* [Task to carry out]
All lines from the first one in the listing below to the one holding "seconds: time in", inclusive, are to be copied exactly.

* [Dataset content]
##############################
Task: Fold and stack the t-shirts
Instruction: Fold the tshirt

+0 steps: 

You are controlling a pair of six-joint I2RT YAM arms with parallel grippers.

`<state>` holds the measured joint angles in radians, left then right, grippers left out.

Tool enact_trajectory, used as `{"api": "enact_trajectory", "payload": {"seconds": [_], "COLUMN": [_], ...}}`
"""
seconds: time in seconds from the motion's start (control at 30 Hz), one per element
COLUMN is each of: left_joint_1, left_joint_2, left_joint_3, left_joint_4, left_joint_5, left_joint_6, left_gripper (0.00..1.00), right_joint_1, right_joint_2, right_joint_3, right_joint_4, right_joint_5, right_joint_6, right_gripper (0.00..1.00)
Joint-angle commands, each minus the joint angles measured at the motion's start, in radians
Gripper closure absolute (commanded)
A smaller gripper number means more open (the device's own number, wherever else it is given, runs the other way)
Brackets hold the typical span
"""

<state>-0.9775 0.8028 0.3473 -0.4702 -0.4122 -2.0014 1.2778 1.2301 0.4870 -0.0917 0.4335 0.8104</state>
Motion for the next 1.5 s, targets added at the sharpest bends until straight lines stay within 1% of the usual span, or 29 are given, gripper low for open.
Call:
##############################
* [Written answer]
Task: Fold and stack the t-shirts
Instruction: Fold the tshirt

+0 steps: 

You are controlling a pair of six-joint I2RT YAM arms with parallel grippers.

`<state>` holds the measured joint angles in radians, left then right, grippers left out.

Tool enact_trajectory, used as `{"api": "enact_trajectory", "payload": {"seconds": [_], "COLUMN": [_], ...}}`
"""
seconds: time in seconds from the motion's start (control at 30 Hz), one per element

No more output is needed here.